→ **Source material**:
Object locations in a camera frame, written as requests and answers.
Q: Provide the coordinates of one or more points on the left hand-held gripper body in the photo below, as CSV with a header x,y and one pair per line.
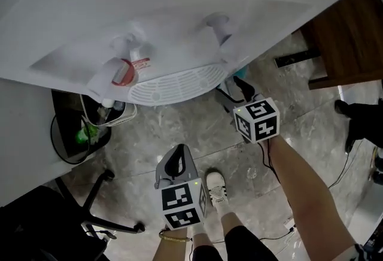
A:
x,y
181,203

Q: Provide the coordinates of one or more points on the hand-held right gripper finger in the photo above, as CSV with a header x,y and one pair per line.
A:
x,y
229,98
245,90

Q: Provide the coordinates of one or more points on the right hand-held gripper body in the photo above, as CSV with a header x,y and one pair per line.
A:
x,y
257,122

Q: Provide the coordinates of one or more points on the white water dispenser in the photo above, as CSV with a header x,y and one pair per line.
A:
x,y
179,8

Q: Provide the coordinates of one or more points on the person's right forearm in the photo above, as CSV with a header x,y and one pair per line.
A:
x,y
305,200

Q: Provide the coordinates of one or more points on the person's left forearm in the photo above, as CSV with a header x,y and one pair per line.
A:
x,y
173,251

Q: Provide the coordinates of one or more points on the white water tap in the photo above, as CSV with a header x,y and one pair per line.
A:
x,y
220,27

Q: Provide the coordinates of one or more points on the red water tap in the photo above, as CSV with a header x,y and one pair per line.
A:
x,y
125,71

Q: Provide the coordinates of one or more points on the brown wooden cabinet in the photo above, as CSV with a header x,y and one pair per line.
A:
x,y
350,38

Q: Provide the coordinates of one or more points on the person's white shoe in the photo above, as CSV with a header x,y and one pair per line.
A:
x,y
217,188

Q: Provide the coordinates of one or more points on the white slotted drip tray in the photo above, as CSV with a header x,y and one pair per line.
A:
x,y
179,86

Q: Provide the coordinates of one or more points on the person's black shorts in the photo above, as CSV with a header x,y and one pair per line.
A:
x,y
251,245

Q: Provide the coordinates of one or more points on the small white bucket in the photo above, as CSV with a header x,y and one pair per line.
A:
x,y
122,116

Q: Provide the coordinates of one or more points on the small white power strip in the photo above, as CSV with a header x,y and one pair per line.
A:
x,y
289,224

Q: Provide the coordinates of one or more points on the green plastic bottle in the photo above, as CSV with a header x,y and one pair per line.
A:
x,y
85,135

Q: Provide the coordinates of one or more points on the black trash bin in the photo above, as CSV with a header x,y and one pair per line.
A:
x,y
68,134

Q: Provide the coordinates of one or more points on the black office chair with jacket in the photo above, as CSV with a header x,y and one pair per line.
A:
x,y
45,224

...

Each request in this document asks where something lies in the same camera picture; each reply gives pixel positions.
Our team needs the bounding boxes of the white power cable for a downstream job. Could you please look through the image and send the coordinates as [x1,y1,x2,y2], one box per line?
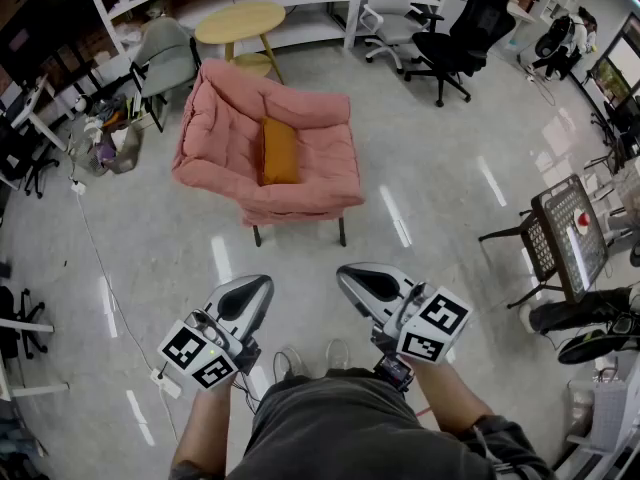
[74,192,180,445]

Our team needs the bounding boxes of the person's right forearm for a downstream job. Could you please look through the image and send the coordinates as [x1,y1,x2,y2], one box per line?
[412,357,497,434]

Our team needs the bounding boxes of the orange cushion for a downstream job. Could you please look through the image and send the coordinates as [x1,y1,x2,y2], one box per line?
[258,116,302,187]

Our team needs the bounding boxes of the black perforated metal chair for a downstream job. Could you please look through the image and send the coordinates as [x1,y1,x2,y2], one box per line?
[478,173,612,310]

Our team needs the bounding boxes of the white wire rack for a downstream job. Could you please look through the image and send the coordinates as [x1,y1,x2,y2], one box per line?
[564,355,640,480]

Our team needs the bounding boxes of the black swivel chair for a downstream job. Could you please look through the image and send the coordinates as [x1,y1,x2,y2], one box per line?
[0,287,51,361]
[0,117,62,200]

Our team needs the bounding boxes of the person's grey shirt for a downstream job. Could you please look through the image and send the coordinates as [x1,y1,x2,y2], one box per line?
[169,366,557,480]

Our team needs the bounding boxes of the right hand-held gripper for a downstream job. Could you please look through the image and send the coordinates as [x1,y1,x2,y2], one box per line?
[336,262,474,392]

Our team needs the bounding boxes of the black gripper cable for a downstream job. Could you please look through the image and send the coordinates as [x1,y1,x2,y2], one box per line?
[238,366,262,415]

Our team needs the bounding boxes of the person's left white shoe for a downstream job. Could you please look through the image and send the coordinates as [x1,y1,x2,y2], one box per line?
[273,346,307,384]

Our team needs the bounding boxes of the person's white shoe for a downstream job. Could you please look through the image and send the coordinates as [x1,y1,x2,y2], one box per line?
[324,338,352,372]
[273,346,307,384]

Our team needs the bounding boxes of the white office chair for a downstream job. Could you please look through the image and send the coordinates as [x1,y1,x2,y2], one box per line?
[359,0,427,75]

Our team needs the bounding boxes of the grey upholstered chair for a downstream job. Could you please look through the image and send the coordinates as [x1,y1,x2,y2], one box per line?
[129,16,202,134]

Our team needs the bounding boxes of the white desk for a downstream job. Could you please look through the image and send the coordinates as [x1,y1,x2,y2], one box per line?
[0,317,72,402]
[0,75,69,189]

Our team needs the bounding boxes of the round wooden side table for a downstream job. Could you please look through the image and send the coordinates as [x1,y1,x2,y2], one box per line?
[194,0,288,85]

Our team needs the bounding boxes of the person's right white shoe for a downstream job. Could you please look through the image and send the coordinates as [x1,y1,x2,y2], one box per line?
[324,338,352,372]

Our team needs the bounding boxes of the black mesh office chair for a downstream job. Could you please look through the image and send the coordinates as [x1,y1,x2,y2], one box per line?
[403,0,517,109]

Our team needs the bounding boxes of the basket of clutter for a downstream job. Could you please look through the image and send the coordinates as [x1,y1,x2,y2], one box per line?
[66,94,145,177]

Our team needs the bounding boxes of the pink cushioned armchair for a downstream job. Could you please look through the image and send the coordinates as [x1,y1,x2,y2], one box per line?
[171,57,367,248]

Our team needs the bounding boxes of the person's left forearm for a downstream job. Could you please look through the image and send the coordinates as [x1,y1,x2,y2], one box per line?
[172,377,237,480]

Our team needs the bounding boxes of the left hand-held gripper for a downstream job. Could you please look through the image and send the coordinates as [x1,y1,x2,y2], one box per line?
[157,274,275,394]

...

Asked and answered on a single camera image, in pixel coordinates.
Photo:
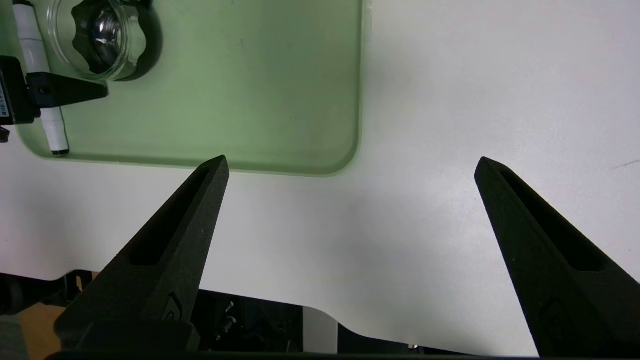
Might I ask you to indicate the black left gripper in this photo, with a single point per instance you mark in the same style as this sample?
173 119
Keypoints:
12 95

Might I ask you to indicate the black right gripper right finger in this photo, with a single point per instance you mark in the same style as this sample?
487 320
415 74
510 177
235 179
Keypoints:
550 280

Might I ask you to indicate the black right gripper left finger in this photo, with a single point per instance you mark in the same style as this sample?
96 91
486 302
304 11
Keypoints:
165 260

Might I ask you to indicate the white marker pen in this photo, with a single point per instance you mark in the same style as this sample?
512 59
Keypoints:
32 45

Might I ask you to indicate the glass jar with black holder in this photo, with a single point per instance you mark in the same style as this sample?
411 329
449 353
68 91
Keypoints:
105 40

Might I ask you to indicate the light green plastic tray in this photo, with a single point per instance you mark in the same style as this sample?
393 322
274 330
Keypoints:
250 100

→ **Problem requirements**: Please go through the data above and copy each line containing the word "style".

→ **Response below**:
Might I ask you to indicate the black left gripper in this photo, with a single point per instance you mark in the same style as this sample?
Might I ask you to indicate the black right gripper right finger in this photo, with a single point per instance you mark in the same style as this sample?
Might I ask you to indicate the black right gripper left finger in this photo, with a single point per instance you mark in the same style as this sample?
Might I ask you to indicate the white marker pen in this photo, with a single point per instance you mark in the same style as this sample?
Might I ask you to indicate the glass jar with black holder in this photo, with a single point per instance you mark in the same style as this sample?
Might I ask you to indicate the light green plastic tray in this photo, with a single point per instance you mark in the same style as this sample?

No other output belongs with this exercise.